Saved entries
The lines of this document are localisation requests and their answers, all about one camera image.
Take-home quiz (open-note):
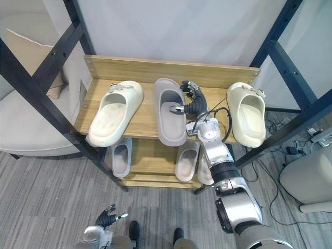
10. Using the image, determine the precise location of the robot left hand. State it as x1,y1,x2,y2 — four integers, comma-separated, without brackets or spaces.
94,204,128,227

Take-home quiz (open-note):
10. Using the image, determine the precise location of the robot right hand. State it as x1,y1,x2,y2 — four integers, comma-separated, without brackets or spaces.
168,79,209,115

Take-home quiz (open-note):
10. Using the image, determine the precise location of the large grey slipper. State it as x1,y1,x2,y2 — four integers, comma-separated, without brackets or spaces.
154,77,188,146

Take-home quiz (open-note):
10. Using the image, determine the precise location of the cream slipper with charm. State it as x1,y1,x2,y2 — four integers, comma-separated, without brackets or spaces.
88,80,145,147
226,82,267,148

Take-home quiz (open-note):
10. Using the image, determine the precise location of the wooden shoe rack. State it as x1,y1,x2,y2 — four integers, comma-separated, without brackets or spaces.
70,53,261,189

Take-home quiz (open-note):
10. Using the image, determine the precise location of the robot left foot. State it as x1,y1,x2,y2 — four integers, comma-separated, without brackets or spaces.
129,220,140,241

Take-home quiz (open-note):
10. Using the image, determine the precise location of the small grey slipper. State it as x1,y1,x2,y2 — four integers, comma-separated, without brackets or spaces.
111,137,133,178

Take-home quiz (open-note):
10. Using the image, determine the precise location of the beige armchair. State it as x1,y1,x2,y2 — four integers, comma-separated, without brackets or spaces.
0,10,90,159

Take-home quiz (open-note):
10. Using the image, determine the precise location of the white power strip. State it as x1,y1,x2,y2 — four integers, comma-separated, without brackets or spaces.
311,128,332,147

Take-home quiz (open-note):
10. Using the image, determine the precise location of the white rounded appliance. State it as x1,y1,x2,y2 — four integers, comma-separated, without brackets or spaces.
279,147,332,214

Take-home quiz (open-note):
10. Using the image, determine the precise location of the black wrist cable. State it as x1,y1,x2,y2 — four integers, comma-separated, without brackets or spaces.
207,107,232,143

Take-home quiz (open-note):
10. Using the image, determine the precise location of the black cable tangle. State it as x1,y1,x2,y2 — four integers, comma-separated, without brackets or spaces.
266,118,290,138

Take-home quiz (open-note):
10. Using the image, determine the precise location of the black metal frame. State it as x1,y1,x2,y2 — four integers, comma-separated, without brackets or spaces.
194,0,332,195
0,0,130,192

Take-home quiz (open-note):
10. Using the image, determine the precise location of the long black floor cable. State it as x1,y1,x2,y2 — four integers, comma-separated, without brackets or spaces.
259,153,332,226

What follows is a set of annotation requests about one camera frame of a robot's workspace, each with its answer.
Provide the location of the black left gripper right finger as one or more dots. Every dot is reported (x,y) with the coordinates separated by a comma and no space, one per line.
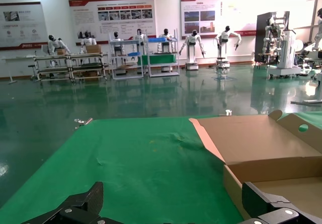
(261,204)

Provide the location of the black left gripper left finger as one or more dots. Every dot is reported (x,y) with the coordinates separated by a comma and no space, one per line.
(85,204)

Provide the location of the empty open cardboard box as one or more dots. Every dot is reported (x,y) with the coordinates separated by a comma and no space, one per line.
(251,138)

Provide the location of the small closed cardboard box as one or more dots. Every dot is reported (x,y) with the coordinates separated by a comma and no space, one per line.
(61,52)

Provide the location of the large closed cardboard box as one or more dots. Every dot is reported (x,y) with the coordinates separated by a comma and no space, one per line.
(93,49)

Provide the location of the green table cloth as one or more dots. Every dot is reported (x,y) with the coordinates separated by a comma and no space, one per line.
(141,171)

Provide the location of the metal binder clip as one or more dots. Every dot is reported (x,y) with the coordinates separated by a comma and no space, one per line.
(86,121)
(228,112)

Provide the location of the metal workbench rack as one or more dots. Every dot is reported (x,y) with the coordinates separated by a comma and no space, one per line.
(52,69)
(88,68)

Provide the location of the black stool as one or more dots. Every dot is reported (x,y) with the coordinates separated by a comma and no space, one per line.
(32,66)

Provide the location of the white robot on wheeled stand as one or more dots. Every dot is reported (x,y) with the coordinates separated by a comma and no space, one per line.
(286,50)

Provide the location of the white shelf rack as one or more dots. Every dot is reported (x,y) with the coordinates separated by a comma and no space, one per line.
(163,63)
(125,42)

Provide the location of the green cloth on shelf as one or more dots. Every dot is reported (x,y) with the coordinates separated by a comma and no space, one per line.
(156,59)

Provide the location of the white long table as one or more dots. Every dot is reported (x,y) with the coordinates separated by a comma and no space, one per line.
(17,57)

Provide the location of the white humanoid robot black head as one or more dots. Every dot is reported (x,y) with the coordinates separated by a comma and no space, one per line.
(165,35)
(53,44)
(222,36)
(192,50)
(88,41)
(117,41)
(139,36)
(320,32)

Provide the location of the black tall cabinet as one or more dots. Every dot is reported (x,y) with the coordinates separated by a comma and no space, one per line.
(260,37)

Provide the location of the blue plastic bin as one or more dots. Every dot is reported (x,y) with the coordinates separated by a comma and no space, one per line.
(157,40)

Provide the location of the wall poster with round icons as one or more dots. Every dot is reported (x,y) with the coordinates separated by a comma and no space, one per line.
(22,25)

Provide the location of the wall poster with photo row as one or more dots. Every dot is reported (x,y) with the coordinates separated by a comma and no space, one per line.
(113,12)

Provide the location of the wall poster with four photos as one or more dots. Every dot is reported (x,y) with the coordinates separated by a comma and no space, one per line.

Exercise description:
Every line above is to be repeated exactly, but no picture is to appear in the copy.

Task output:
The lines of this document are localisation requests and their answers, all about one camera image.
Take-home quiz (open-note):
10. Using the image, determine the precise location of the robot left hand. State it as x1,y1,x2,y2 — four integers, comma-separated, without brackets or spaces.
94,204,128,227

Take-home quiz (open-note):
10. Using the image, determine the precise location of the robot right hand. State it as x1,y1,x2,y2 — four integers, comma-separated, without brackets or spaces.
168,79,209,115

Take-home quiz (open-note):
10. Using the image, determine the precise location of the large grey slipper. State it as x1,y1,x2,y2 — four integers, comma-separated, without brackets or spaces.
154,77,188,146

Take-home quiz (open-note):
10. Using the image, determine the precise location of the cream slipper with charm. State it as x1,y1,x2,y2 — four integers, comma-separated, without brackets or spaces.
88,80,145,147
226,82,267,148

Take-home quiz (open-note):
10. Using the image, determine the precise location of the wooden shoe rack. State it as x1,y1,x2,y2 — four integers, comma-separated, without brackets or spaces.
70,53,261,189

Take-home quiz (open-note):
10. Using the image, determine the precise location of the robot left foot. State it as x1,y1,x2,y2 — four integers, comma-separated, without brackets or spaces.
129,220,140,241

Take-home quiz (open-note):
10. Using the image, determine the precise location of the small grey slipper. State it as x1,y1,x2,y2 — four integers, comma-separated, without brackets or spaces.
111,137,133,178

Take-home quiz (open-note):
10. Using the image, determine the precise location of the beige armchair. State it as x1,y1,x2,y2 — four integers, comma-separated, without brackets or spaces.
0,10,90,159

Take-home quiz (open-note):
10. Using the image, determine the precise location of the white power strip. State it as x1,y1,x2,y2 — four integers, comma-separated, without brackets or spaces.
311,128,332,147

Take-home quiz (open-note):
10. Using the image, determine the precise location of the white rounded appliance. State it as x1,y1,x2,y2 — four integers, comma-separated, without brackets or spaces.
279,147,332,214

Take-home quiz (open-note):
10. Using the image, determine the precise location of the black wrist cable. State it as x1,y1,x2,y2 — four integers, comma-separated, without brackets or spaces.
207,107,232,143

Take-home quiz (open-note):
10. Using the image, determine the precise location of the black cable tangle. State it as x1,y1,x2,y2 — four integers, comma-separated, without brackets or spaces.
266,118,290,138

Take-home quiz (open-note):
10. Using the image, determine the precise location of the black metal frame. State it as x1,y1,x2,y2 — four integers, comma-separated, without brackets or spaces.
194,0,332,195
0,0,130,192

Take-home quiz (open-note):
10. Using the image, determine the precise location of the long black floor cable. State it as x1,y1,x2,y2 — four integers, comma-separated, without brackets or spaces.
259,153,332,226

What follows is a set of annotation requests about one camera frame of a robot's workspace, each with its answer.
Provide the location of the black left gripper right finger as one or more dots. Every dot is reported (x,y) with the coordinates separated by a comma and no space, one per line.
(261,204)

Provide the location of the black left gripper left finger as one or more dots. Every dot is reported (x,y) with the coordinates separated by a comma and no space, one per line.
(85,204)

Provide the location of the empty open cardboard box as one or more dots. Every dot is reported (x,y) with the coordinates separated by a comma and no space, one per line.
(251,138)

Provide the location of the small closed cardboard box as one or more dots. Every dot is reported (x,y) with the coordinates separated by a comma and no space, one per line.
(61,52)

Provide the location of the large closed cardboard box as one or more dots. Every dot is reported (x,y) with the coordinates separated by a comma and no space, one per line.
(93,49)

Provide the location of the green table cloth as one or more dots. Every dot is reported (x,y) with the coordinates separated by a comma and no space, one per line.
(141,171)

Provide the location of the metal binder clip as one or more dots. Every dot is reported (x,y) with the coordinates separated by a comma and no space, one per line.
(86,121)
(228,112)

Provide the location of the metal workbench rack as one or more dots. Every dot is reported (x,y) with the coordinates separated by a comma and no space, one per line.
(52,69)
(88,68)

Provide the location of the black stool as one or more dots. Every dot is reported (x,y) with the coordinates separated by a comma and no space, one per line.
(32,66)

Provide the location of the white robot on wheeled stand as one or more dots. Every dot is reported (x,y) with the coordinates separated by a comma and no space, one per line.
(286,50)

Provide the location of the white shelf rack as one or more dots. Every dot is reported (x,y) with the coordinates separated by a comma and no space, one per line.
(163,63)
(125,42)

Provide the location of the green cloth on shelf as one or more dots. Every dot is reported (x,y) with the coordinates separated by a comma and no space, one per line.
(156,59)

Provide the location of the white long table as one or more dots. Every dot is reported (x,y) with the coordinates separated by a comma and no space, one per line.
(17,57)

Provide the location of the white humanoid robot black head as one or more dots. Every dot is reported (x,y) with the coordinates separated by a comma and no space, one per line.
(165,35)
(53,44)
(222,36)
(192,50)
(88,41)
(117,41)
(139,36)
(320,32)

Provide the location of the black tall cabinet as one or more dots. Every dot is reported (x,y) with the coordinates separated by a comma and no space, one per line.
(260,37)

Provide the location of the blue plastic bin as one or more dots. Every dot is reported (x,y) with the coordinates separated by a comma and no space, one per line.
(157,40)

Provide the location of the wall poster with round icons as one or more dots. Every dot is reported (x,y) with the coordinates separated by a comma and no space, one per line.
(22,25)

Provide the location of the wall poster with photo row as one or more dots. Every dot is reported (x,y) with the coordinates separated by a comma and no space, one per line.
(113,12)

Provide the location of the wall poster with four photos as one or more dots. Every dot is reported (x,y) with the coordinates separated by a comma and no space, one per line.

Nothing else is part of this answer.